The inflammatory response is thought to play important roles in tissue healing. The hypothesis of this study was that the inflammatory cytokine interferon (IFN)-gamma is produced endogenously following skeletal muscle injury and promotes efficient healing. We show that IFN-gamma is expressed at both mRNA and protein levels in skeletal muscle following injury, and that the time course of IFN-gamma expression correlated with the accumulation of macrophages, T-cells, and natural killer cells, as well as myoblasts, in damaged muscle. Cells of each type were isolated from injured muscle, and IFN-gamma expression was detected in each cell type.

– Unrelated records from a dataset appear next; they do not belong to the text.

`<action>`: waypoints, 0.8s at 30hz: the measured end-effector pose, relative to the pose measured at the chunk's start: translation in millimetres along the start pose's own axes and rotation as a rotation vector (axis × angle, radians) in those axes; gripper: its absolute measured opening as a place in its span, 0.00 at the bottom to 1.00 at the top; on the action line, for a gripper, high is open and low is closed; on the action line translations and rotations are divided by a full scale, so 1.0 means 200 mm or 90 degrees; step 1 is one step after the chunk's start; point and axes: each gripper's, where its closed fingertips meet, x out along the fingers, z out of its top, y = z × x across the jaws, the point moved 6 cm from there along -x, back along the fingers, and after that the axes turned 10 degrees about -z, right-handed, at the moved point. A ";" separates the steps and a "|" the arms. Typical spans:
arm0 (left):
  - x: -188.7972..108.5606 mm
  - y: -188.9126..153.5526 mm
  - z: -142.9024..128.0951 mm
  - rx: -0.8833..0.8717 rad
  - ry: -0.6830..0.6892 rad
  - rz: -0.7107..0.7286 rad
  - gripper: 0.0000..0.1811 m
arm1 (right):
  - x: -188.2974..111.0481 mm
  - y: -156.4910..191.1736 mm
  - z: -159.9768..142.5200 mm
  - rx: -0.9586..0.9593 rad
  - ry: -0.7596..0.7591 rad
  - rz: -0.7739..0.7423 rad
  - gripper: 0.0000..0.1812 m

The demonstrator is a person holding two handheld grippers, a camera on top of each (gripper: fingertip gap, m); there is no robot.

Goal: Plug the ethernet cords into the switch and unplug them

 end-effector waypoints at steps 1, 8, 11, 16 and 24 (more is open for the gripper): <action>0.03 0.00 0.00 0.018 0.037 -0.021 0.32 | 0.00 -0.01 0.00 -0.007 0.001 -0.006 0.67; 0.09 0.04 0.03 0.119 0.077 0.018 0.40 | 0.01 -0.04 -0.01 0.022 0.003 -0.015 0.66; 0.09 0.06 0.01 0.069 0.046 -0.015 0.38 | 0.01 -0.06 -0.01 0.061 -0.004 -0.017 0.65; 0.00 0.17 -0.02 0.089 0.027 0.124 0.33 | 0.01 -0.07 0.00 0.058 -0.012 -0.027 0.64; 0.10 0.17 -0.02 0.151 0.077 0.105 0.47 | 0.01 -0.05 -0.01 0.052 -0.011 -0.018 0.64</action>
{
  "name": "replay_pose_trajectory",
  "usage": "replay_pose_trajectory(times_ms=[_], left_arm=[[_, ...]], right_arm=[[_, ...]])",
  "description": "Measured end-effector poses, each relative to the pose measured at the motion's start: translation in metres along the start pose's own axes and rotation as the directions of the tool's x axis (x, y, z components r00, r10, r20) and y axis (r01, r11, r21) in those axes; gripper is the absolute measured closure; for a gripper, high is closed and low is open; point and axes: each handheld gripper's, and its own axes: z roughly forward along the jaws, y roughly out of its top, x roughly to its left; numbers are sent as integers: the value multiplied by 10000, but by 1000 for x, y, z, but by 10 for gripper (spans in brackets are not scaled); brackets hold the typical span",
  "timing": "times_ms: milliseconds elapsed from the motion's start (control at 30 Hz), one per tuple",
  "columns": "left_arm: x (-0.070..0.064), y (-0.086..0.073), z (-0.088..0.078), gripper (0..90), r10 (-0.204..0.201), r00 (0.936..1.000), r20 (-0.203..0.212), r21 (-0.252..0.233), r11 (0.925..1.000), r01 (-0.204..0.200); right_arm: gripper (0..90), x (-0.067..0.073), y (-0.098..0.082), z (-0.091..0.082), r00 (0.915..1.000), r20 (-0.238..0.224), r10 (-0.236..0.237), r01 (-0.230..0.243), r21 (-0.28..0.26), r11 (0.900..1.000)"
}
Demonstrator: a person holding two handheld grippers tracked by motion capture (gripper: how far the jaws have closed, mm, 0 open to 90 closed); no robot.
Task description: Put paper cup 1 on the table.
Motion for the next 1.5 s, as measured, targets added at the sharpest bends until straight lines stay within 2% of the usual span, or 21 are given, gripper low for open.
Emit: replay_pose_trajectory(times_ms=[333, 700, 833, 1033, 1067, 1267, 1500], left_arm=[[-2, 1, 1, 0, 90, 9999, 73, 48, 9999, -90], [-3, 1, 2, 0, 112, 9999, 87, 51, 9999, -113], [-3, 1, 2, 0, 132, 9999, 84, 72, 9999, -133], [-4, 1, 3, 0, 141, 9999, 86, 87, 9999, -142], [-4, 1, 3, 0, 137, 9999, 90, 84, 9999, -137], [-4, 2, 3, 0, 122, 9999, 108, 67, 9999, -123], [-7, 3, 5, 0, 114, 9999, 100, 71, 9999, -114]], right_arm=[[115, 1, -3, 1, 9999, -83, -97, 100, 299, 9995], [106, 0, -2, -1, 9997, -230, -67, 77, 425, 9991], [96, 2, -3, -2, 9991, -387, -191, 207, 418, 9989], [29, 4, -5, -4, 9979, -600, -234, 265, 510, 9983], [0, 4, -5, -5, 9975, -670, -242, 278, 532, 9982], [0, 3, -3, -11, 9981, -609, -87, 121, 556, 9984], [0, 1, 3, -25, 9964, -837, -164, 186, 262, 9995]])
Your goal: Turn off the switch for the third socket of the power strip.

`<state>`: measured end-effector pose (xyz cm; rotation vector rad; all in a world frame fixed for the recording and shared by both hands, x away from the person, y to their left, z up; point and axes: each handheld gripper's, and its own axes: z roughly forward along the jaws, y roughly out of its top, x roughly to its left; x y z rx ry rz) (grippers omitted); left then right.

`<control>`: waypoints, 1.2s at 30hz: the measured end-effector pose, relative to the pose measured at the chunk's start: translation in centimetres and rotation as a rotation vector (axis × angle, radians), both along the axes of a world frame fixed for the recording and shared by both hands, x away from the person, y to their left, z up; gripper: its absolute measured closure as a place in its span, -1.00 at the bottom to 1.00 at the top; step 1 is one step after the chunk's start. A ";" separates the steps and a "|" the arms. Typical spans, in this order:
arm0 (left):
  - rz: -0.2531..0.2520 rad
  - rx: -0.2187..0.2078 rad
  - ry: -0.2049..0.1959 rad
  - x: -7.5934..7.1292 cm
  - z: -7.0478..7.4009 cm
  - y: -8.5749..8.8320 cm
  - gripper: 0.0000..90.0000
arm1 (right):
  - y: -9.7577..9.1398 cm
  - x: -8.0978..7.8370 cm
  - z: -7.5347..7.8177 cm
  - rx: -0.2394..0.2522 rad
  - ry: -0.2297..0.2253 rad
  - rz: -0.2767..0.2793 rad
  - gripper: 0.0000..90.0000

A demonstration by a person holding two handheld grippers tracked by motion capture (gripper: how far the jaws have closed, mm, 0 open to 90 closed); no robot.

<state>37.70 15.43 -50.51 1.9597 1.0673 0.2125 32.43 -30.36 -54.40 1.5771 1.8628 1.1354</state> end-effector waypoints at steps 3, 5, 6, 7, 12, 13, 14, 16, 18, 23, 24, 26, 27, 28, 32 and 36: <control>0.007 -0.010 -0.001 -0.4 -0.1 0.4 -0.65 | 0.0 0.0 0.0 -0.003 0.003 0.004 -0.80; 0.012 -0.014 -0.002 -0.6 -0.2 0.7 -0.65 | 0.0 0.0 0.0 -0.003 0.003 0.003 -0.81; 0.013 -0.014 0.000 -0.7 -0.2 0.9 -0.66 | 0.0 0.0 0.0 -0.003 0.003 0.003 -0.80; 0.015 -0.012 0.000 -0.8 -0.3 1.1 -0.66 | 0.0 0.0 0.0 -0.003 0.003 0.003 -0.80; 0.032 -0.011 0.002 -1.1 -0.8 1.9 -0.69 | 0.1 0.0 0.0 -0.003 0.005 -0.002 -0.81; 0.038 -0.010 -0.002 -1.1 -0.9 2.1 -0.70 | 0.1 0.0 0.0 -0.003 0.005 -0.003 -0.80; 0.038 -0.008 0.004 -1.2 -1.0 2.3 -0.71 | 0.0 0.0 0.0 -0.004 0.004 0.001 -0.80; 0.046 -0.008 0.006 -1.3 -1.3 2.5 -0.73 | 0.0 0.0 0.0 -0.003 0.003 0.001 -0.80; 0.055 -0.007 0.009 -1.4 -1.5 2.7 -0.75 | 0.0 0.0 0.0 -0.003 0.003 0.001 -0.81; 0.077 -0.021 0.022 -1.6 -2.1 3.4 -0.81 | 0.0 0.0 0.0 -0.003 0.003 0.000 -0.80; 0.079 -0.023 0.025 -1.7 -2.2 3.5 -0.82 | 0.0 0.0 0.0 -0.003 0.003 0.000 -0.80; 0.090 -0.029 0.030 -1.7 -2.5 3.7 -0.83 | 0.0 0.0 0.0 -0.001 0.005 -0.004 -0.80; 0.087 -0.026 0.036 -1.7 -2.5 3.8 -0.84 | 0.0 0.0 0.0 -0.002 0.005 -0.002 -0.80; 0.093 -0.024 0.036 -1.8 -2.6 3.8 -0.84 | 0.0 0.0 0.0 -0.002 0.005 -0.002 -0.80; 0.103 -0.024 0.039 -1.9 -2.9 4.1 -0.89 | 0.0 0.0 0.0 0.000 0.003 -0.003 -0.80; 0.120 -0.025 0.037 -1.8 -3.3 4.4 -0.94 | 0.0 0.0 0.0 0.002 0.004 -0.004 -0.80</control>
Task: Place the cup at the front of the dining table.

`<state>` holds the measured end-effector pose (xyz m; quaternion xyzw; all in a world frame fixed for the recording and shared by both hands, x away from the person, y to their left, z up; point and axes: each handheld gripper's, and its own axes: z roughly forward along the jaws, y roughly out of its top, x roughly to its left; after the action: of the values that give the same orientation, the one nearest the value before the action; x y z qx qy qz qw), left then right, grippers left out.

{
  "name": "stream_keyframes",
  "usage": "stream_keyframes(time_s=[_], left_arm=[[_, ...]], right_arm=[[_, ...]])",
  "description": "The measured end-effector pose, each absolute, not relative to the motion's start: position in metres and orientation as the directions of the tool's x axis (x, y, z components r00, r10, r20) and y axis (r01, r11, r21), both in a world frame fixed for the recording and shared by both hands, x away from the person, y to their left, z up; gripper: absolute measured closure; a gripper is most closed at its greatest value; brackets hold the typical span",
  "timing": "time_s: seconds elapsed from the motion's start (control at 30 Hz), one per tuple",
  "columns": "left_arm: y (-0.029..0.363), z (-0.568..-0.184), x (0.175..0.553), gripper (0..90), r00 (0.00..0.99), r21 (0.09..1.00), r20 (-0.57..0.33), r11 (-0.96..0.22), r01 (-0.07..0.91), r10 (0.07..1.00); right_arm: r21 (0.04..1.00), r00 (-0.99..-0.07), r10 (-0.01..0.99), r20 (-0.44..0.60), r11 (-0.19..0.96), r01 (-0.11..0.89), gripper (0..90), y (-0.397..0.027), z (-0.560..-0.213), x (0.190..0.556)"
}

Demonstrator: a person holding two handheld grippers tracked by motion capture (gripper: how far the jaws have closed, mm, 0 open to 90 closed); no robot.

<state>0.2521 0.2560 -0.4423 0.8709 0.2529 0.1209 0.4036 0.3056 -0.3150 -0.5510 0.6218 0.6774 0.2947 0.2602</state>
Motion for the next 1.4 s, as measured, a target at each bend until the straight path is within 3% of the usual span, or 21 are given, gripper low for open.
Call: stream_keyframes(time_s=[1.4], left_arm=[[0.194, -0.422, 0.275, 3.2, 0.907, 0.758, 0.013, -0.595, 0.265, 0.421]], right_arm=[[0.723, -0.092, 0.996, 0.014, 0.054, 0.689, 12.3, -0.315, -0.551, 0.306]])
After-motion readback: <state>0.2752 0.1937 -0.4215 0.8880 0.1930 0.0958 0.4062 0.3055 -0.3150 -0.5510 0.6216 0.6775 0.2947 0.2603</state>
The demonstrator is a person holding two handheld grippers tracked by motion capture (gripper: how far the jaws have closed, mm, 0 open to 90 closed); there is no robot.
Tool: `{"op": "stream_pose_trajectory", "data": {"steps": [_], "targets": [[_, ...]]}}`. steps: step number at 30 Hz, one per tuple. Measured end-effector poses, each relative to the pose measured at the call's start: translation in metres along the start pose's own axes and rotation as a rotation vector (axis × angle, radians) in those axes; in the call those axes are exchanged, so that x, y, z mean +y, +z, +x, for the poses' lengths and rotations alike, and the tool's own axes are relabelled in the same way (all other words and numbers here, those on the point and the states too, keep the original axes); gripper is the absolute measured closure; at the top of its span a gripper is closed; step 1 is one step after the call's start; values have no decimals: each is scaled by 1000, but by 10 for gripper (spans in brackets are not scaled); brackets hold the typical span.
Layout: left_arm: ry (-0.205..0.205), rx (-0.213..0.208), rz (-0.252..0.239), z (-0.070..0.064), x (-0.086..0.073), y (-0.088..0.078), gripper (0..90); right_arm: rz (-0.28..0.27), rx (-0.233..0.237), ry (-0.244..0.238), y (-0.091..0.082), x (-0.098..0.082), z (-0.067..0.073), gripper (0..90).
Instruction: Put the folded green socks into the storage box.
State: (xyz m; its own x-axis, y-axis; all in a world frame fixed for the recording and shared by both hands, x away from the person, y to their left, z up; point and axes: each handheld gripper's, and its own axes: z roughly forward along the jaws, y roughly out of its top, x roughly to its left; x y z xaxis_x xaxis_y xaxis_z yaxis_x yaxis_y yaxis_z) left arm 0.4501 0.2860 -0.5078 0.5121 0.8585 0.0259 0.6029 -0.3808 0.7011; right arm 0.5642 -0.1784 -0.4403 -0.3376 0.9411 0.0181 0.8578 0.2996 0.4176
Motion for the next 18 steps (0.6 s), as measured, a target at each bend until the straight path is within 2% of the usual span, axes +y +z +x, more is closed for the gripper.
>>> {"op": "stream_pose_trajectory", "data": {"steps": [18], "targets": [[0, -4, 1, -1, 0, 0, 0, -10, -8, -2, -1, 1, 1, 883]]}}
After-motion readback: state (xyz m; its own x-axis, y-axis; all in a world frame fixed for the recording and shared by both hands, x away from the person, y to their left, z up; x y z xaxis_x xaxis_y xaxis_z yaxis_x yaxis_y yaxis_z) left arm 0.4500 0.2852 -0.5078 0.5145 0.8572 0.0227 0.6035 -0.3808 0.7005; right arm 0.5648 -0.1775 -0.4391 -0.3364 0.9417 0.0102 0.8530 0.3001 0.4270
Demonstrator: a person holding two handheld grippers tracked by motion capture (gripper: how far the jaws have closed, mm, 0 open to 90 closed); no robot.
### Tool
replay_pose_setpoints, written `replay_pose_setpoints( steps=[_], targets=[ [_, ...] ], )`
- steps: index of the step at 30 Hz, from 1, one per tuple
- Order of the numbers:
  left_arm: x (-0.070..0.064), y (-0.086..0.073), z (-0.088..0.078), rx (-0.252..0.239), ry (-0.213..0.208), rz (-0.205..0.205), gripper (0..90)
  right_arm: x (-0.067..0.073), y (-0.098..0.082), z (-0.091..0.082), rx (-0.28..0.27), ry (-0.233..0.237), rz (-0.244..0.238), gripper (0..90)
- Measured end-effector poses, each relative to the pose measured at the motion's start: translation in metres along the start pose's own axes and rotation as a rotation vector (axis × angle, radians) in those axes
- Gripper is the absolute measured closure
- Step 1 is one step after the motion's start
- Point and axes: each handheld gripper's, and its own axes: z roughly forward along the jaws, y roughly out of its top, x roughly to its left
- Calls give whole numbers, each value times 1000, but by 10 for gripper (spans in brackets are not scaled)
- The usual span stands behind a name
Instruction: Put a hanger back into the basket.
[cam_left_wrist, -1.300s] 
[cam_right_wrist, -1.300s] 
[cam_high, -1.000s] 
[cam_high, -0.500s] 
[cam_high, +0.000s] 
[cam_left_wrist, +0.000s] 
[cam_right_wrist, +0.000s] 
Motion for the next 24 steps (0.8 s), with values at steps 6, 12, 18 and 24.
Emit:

We also demonstrate that administration of an IFN-gamma receptor blocking antibody to wild-type mice impaired induction of interferon response factor-1, reduced cell proliferation, and decreased formation of regenerating fibers. IFN-gamma null mice showed similarly impaired muscle healing associated with impaired macrophage function and development of fibrosis. In vitro studies demonstrated that IFN-gamma and its receptor are expressed in the C2C12 muscle cell line, and that the IFN-gamma receptor blocking antibody reduced proliferation and fusion of these muscle cells. In summary, our results indicate that IFN-gamma promotes muscle healing, in part, by stimulating formation of new muscle fibers.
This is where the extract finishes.